Fontana: oratori centrali per la crescita dei giovani

intervento del presidente Fontana alla presentazione del progetto ‘Giovani IN Rete’

“Questo progetto – ha sottolineato il presidente Fontana  – esprime l’attenzione di Regione Lombardia verso gli oratori, luoghi che accompagnano la crescita e la partecipazione dei giovani alla vita di comunità, rappresentando un presidio educativo e sociale di grande valore. Sono, infatti, importanti spazi di incontro e ascolto, dove si vivono esperienze positive in gruppo e si maturano competenze utili per il futuro. La collaborazione tra Regione Lombardia e Regione Ecclesiastica consente di sostenere una rete capillare e radicata nei territori di queste strutture centrali per i ragazzi. Regione ha valorizzato e accompagnato questo impegno, incrementando le risorse per questo progetto”.

Picchi: oratori favoriscono protagonismo dei giovani

“Mettiamo a disposizione circa 5 milioni di euro – ha evidenziato Federica Picchi –  per i nostri oratori lombardi: 2.300 luoghi che rappresentano punti di riferimento essenziali per giovani e famiglie. La Lombardia ospita circa il 40% degli oratori italiani: un patrimonio sociale che sosteniamo con decisione, sottolineandone il valore formativo e valoriale per l’intera comunità”.

Don Guidi (Fom): investire su oratori è investire sui giovani

“Investire negli oratori – ha detto don Guidi (Fondazione Diocesana per gli Oratori Milanesi) – significa investire nelle comunità e nelle nuove generazioni, sostenendo luoghi che ogni giorno accompagnano migliaia di giovani nel loro percorso di crescita”.

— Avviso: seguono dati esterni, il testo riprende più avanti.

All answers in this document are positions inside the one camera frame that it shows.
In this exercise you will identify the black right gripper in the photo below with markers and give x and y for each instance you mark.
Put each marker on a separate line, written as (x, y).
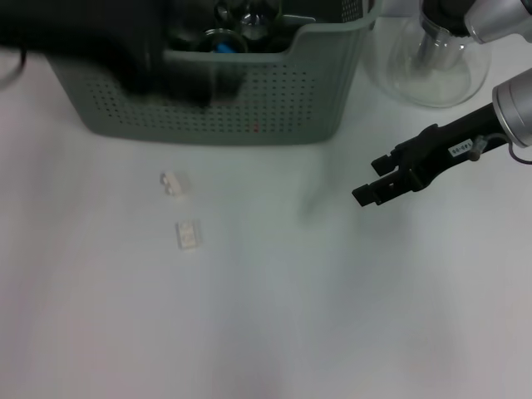
(449, 149)

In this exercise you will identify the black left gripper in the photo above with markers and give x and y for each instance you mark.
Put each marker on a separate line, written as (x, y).
(83, 29)

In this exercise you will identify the blue square toy plate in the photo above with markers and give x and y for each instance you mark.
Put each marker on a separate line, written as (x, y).
(224, 48)

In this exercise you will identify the white toy brick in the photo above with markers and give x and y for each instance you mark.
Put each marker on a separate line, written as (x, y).
(172, 185)

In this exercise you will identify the white toy plate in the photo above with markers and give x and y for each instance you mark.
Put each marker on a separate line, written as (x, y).
(189, 234)

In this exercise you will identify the grey perforated storage basket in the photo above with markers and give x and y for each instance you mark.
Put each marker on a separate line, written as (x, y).
(291, 104)

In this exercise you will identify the clear glass teapot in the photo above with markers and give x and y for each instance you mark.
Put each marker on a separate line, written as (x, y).
(399, 62)

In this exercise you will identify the steel teapot infuser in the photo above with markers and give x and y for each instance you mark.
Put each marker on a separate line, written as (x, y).
(434, 52)

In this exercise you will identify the black teapot lid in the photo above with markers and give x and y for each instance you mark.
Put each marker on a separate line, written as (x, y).
(446, 16)

Monsignor Gervasoni: oratori presidio di impegno sociale

sottosegretario Picchi firma accordo per il progetto ‘Giovani IN Rete

La politica – ha spiegato monsignor Gervasoni – trova un input importante nella vivacità sociale. Investire in quest’ambito, soprattutto in campo educativo, è una molto importante e utile, non solo per la politica, ma anche per l’intera società. Gli oratori in Lombardia costituiscono un presidio importante dell’impegno sociale in campo educativo”.

“Queste realtà – ha aggiunto – svolgono la loro funzione in collaborazione con le associazioni sportive, la scuola e gli istituti di formazione professionale. Tutte queste realtà fanno rete di fronte alle iniziative che mettono al centro i giovani. La Chiesa Cattolica tradizionalmente individua l’oratorio come luogo privilegiato di questo impegno. In quest’ottica la collaborazione promossa nell’ambito di questo progetto è molto positiva, perché può rappresentare uno spazio di confronto e riflessione per la società del domani”.

Arcivescovo Delpini: con Giovani IN Rete occasione per riflettere su emergenza educcativa

“Le persone che hanno a cuore il bene comune – ha detto Delpini nel videomessaggio – cercano le risorse, le procedure e le idee migliori per promuoverlo. Tra queste persone di buon senso si collocano i soggetti coinvolti in questo bando che la Regione Lombardia vuole riproporre e che testimonia l’apprezzamento per gli oratori e la volontà di far riflettere sul fatto che l’emergenza educativa e le problematiche dell’età evolutiva hanno bisogno di un contesto propizio per costruire buone relazioni e coltivare stima di se’, con l’obiettivo di diffondere una visione del futuro promettente. Il bando di Regione è un segno di questa buona relazione tra le istituzioni e di una buona finalizzazione delle risorse per il bene comune”.